Truly, it doesn’t make sense to believe that knowledge diminishes curiosity.  Just think about the most knowledgeable people you know:  are they more or less curious than the average bear?

Error 5: People know better than assessments

Bregman would probably approve of my last remark, as the final point he makes in his piece is that people-to-people interactions and reflections are far more accurate, more comprehensive and more useful than any assessment.

Sadly, the evidence often proves the opposite. 

Few of us consider ourselves biased, but too often we see what we expect to see when we look at a coworker, or at a potential hire.  We favor tall people, blondes, men without facial hair and women who wear makeup.  None of these factors has anything to do with how well people perform at work, but has an uncomfortably significant impact on how likely someone is to get hired, or be well-paid. 

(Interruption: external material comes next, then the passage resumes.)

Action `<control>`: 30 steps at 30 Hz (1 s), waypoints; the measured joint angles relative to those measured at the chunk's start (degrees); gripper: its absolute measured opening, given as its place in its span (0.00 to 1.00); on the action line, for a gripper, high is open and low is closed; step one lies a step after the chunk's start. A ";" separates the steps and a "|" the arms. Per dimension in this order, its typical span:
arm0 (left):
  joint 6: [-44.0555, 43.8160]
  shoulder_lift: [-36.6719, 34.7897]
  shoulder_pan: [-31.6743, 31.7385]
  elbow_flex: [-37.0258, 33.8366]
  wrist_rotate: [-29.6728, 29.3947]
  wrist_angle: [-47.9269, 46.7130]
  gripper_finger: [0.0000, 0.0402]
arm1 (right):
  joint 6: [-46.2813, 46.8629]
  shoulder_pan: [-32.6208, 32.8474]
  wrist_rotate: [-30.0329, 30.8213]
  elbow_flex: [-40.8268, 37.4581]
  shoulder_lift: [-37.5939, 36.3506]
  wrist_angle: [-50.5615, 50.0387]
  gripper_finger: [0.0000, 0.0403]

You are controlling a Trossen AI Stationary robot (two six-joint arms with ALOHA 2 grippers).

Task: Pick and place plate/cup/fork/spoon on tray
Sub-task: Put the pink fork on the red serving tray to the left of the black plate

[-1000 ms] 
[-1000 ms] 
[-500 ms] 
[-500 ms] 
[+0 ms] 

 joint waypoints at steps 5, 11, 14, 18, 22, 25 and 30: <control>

Malcolm Gladwell’s example of the impact blind-auditioning had on orchestras is too well known to need repeating here, but it is worth checking out an update on this issue 
he posted after Blink came out.

I don’t want to sound like Gil Grissom from CSIbut we need to look for the evidence.  Hiring and assessment are too important to trust to our proven-unreliable unstructured impressions.  

HBR, how could you?

I guess I’m still as confused as when I started out about why a serious publication like HBR published this article.  At base, I think Bregman’s heart if not his head is in the right place.  He sounds an excellent facilitator and a powerful motivational speaker.

But he confuses the how of people development with the what.  It’s great to get coworkers to come together in a safe and bounded environment to reflect on how they work.  But the focus has to be the real drivers of work output – the personality factors, ways of working and thinking, cognitive abilities and work culture and motivational match that have been shown to predict high results far more reliably and powerfully than anything else.  If, instead, people work on developing the characteristics they believe are important, they are likely to at best be wasting their time and at worst unwittingly sabotaging the business.

HBR has made its name by highlighting serious research and going deep into some of the most important issues impacting the world of work.  Why on earth did it publish this piece?